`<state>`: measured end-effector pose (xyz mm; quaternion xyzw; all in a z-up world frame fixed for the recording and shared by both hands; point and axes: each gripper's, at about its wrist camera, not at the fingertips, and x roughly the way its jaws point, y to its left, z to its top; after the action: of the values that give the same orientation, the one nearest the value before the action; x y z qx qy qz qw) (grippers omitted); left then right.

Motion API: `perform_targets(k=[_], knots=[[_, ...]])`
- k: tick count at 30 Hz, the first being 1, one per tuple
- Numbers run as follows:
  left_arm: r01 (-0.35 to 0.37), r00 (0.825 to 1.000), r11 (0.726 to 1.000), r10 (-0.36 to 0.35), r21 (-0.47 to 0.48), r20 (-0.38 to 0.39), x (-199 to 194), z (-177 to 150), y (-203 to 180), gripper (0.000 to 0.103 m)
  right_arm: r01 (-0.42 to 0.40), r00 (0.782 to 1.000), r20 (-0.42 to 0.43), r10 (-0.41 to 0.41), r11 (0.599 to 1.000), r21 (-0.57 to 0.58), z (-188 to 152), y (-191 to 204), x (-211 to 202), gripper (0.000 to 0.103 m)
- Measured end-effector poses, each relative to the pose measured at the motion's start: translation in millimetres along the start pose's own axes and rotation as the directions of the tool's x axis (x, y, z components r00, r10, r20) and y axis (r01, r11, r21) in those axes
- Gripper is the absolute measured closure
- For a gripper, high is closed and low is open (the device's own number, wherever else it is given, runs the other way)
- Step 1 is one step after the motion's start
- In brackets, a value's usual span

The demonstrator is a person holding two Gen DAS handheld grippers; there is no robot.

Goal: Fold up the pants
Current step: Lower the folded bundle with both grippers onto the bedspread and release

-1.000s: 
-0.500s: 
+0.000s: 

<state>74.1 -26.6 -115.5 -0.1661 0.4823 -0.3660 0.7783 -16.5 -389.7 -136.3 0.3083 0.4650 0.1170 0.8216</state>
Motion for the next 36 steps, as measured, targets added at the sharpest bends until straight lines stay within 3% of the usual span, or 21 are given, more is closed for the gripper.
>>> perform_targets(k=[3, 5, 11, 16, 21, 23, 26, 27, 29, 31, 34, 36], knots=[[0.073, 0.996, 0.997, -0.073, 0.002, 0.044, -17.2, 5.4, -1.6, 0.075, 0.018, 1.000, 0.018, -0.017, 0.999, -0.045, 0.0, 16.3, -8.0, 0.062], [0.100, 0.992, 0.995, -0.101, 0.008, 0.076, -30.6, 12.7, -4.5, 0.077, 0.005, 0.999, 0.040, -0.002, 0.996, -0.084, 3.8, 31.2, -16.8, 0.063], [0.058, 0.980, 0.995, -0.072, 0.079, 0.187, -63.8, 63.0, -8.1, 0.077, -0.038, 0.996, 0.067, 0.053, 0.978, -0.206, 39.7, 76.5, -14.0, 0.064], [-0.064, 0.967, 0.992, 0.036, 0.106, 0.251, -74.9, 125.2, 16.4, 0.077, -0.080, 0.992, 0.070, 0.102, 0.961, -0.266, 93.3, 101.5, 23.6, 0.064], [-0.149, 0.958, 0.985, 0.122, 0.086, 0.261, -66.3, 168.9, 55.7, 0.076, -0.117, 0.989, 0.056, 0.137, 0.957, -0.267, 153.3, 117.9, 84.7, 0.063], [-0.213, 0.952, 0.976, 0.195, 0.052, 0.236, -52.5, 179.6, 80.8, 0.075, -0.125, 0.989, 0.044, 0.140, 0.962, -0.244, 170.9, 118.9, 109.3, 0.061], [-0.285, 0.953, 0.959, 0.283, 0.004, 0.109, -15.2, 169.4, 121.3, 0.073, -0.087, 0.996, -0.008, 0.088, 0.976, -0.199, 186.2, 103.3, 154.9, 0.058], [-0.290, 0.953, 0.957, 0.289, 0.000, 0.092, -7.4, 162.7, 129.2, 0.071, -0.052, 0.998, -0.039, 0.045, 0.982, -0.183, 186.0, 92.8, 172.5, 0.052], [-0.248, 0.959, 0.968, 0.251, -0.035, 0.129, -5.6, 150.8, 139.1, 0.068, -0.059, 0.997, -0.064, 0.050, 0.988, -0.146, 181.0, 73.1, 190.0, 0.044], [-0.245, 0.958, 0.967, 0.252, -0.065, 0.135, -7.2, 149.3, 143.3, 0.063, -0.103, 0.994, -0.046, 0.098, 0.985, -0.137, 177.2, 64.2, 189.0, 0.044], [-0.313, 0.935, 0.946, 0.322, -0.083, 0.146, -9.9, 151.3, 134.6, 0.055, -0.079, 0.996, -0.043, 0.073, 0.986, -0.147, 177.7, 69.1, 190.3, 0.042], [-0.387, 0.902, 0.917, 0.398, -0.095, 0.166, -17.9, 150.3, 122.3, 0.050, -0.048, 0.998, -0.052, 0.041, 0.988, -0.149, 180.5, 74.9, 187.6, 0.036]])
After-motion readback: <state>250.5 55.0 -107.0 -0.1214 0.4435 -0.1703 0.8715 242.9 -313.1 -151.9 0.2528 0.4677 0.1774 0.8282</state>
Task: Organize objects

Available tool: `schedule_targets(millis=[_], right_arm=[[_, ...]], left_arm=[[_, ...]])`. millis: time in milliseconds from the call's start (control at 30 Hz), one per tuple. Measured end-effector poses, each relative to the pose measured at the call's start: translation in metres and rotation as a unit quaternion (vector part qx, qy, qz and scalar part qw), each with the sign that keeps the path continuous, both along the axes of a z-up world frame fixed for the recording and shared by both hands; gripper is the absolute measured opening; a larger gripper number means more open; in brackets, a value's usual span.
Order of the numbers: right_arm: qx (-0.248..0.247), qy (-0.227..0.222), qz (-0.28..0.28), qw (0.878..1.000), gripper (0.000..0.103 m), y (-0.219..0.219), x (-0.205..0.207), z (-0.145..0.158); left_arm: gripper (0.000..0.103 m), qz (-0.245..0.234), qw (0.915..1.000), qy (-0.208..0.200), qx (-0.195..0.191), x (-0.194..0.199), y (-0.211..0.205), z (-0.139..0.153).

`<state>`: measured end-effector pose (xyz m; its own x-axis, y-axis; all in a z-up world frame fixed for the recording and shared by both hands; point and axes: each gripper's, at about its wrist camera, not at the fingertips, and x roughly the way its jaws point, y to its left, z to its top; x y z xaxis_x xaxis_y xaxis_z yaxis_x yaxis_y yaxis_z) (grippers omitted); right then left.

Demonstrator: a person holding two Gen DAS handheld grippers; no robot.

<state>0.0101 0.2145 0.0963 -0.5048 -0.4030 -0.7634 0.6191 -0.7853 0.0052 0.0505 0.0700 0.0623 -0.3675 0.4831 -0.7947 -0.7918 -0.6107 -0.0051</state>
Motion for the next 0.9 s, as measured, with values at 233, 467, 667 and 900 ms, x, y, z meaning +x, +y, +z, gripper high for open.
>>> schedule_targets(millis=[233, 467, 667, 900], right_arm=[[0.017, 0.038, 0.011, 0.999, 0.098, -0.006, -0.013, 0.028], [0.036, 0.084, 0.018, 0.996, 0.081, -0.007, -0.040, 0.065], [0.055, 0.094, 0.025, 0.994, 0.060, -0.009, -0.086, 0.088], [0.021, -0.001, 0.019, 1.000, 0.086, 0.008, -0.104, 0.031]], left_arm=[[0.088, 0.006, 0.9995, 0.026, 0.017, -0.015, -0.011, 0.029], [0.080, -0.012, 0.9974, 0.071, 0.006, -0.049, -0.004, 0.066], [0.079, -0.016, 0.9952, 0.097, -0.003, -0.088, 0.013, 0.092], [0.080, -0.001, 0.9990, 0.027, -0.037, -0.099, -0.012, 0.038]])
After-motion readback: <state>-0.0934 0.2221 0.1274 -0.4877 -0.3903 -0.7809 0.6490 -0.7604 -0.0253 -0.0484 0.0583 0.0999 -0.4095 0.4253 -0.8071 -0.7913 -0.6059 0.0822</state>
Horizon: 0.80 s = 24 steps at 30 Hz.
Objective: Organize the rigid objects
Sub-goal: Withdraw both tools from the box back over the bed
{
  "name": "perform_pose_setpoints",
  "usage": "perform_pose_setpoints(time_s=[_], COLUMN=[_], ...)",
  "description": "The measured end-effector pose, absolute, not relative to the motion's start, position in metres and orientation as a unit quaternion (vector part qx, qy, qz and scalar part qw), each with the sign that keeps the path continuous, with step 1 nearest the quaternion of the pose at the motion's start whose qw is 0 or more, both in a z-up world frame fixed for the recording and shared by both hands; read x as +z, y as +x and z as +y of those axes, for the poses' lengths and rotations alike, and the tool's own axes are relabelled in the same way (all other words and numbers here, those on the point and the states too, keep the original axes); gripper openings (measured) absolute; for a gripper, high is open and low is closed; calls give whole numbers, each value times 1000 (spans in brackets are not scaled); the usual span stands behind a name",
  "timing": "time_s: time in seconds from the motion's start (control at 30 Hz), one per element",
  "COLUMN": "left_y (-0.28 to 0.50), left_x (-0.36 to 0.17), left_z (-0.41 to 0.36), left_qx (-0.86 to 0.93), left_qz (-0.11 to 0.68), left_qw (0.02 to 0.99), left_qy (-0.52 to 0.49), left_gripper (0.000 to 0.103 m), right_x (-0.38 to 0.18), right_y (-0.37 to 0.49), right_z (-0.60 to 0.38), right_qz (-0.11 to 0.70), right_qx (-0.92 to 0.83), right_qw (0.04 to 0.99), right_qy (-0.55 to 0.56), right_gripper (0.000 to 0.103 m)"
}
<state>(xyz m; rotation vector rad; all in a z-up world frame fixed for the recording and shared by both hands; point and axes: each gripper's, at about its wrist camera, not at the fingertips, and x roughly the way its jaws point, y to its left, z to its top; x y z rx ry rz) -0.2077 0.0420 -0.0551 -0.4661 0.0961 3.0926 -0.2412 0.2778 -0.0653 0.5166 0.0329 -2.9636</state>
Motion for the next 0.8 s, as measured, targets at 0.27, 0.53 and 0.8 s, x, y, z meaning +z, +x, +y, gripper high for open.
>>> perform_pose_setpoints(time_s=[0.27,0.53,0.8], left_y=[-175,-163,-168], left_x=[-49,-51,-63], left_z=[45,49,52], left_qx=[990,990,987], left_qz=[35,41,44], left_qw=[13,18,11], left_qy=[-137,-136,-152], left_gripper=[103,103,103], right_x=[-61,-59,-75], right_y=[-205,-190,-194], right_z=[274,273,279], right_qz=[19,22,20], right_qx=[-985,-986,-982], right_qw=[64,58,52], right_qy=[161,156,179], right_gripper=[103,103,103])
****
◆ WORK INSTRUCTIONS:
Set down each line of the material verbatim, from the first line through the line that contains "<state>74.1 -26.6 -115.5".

◆ ANSWER AREA:
`<state>`: measured end-effector pose (xyz mm; quaternion xyzw; all in a z-up world frame fixed for the recording and shared by both hands; point and axes: each gripper's, at about its wrist camera, not at the fingertips, and x roughly the way its jaws point, y to its left, z to its top; after the action: of the values that give the same orientation, the one nearest the value before the action; x y z qx qy qz qw) (grippers omitted); left then right.

Motion API: `perform_targets(k=[_], knots=[[_, ...]])`
- k: tick count at 30 Hz, the first being 1, one per tuple
- Numbers run as follows:
  left_arm: r01 (-0.35 to 0.37), r00 (0.825 to 1.000), r11 (0.726 to 1.000), r10 (-0.36 to 0.35), r21 (-0.47 to 0.48), r20 (-0.38 to 0.39), x (-199 to 194), z (-177 to 150), y (-203 to 180), gripper (0.000 to 0.103 m)
  right_arm: r01 (-0.42 to 0.40), r00 (0.782 to 1.000), r20 (-0.42 to 0.43), r10 (-0.41 to 0.41), r11 (0.599 to 1.000), r21 (-0.57 to 0.58), z (-188 to 152), y (-191 to 204), x (-211 to 202), gripper (0.000 to 0.103 m)
- Measured end-effector poses, each relative to the pose measured at the motion's start: translation in millimetres along the start pose's own axes and rotation as the directions of the tool's x axis (x, y, z components r00, r10, r20) and y axis (r01, r11, r21) in those axes
- Gripper is the absolute measured closure
- For a gripper, high is closed and low is open (the device's own number, wherever else it is given, runs the other way)
- Step 1 is one step after the motion's start
- In brackets, a value's usual span

The demonstrator is a person holding two Gen DAS handheld grippers; there is no robot.

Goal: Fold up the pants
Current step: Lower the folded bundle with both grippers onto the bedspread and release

-1.000s: 
-0.500s: 
+0.000s: 

<state>74.1 -26.6 -115.5 -0.1661 0.4823 -0.3660 0.7783 -16.5 -389.7 -136.3 0.3083 0.4650 0.1170 0.8216</state>

Nothing else remains for this exercise.